Kee Wah Bakery (奇華餅家公司) is a chain of bakery stores in Hong Kong, mainland China (Shenzhen, Guangzhou, Shanghai), Taiwan, and Los Angeles and San Francisco.

==History==
Kee Wah Bakery was founded by Mr. Wong Yip Wing in 1938 as a small grocery store in a corner of Shanghai Street in Kowloon, Hong Kong. A few years later World War II began and the store was forced to close. At that time one of the employees used some simple tools and an old oil barrel as an improvised oven, and began baking pastries to sell to the boat dwellers on the harbour. This marked the beginning of Kee Wah Bakery. Since then, Kee Wah has become one of Hong Kong's oldest bakeries, and has made its name in Chinese Wedding Cakes and Mooncakes. In 1997 the baton of the business were passed to the second generation; Mr Kevin S Wong revamped the company's branding and product packaging by engaging renowned graphic designer Mr Suen Siu Wah to overhaul the corporate identity, product packaging, outlet interiors and staff uniforms. Headquarter is located at Kee Wah Industrial Building, 666 Castle Peak Road, Cheung Sha Wan, with production lines; There is also a production centre in Taipo Industrial Estate which started in 2009.

Hong Kong actor Eric Tsang is the endorser for Kee Wah Mooncake and Kee Gift Series.
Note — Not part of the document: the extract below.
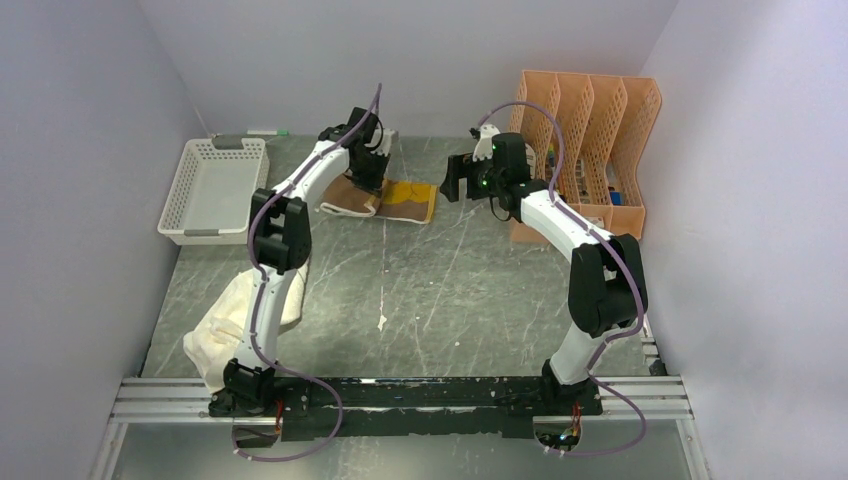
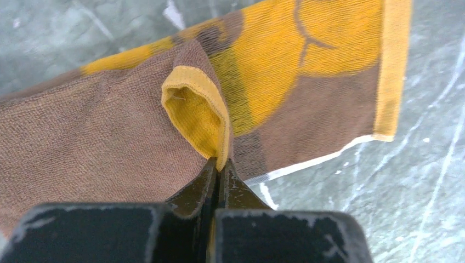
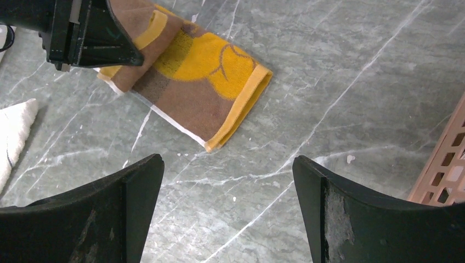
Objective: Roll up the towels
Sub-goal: Fold the towel at the center of the board.
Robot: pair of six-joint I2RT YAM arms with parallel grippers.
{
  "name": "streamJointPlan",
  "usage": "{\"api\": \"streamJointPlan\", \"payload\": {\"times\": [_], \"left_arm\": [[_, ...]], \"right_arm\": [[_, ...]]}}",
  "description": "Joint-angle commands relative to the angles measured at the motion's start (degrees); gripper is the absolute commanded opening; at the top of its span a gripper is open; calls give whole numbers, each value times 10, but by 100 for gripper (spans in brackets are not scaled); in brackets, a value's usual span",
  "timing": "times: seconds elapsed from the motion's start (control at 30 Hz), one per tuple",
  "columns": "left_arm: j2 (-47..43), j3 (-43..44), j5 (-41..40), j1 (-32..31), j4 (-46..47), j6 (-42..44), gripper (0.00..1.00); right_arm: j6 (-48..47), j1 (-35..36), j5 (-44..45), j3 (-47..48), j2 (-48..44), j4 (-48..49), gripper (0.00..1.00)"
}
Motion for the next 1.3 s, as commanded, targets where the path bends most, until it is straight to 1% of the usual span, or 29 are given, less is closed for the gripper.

Taiwanese actress Annie Liu is the endorser for Kee Wah Chinese Bridal Cakes.

The Kee Wah Bakery in California was established in 1985 and continues to produce freshly baked goods daily. Many well known favorites are the egg tarts and the pineapple buns.

==Collaboration==
In 2008, Hong Kong lifestyle retail store G.O.D. collaborated with Kee Wah Bakery to design mooncakes for the Chinese Mid-Autumn Festival. G.O.D. came up with presenting the traditional treats in the shape of bottoms in eight different designs, but still filled with traditional white lotus seed paste and salted yolks.

In 2012, Kee Wah opened its first nostalgia-themed store in Hong Kong in Ocean Park's “Old Hong Kong” attraction. Based on Kee Wah's flagship store in Shanghai during the 40s, the décor and ambience of the store aims to offer visitors a chance to reminiscence the past while tasting fresh baked traditional pastries and snacks. A series of co-branded products are launched which are available for sale not only inside the Park but also in other Kee Wah outlets in Hong Kong.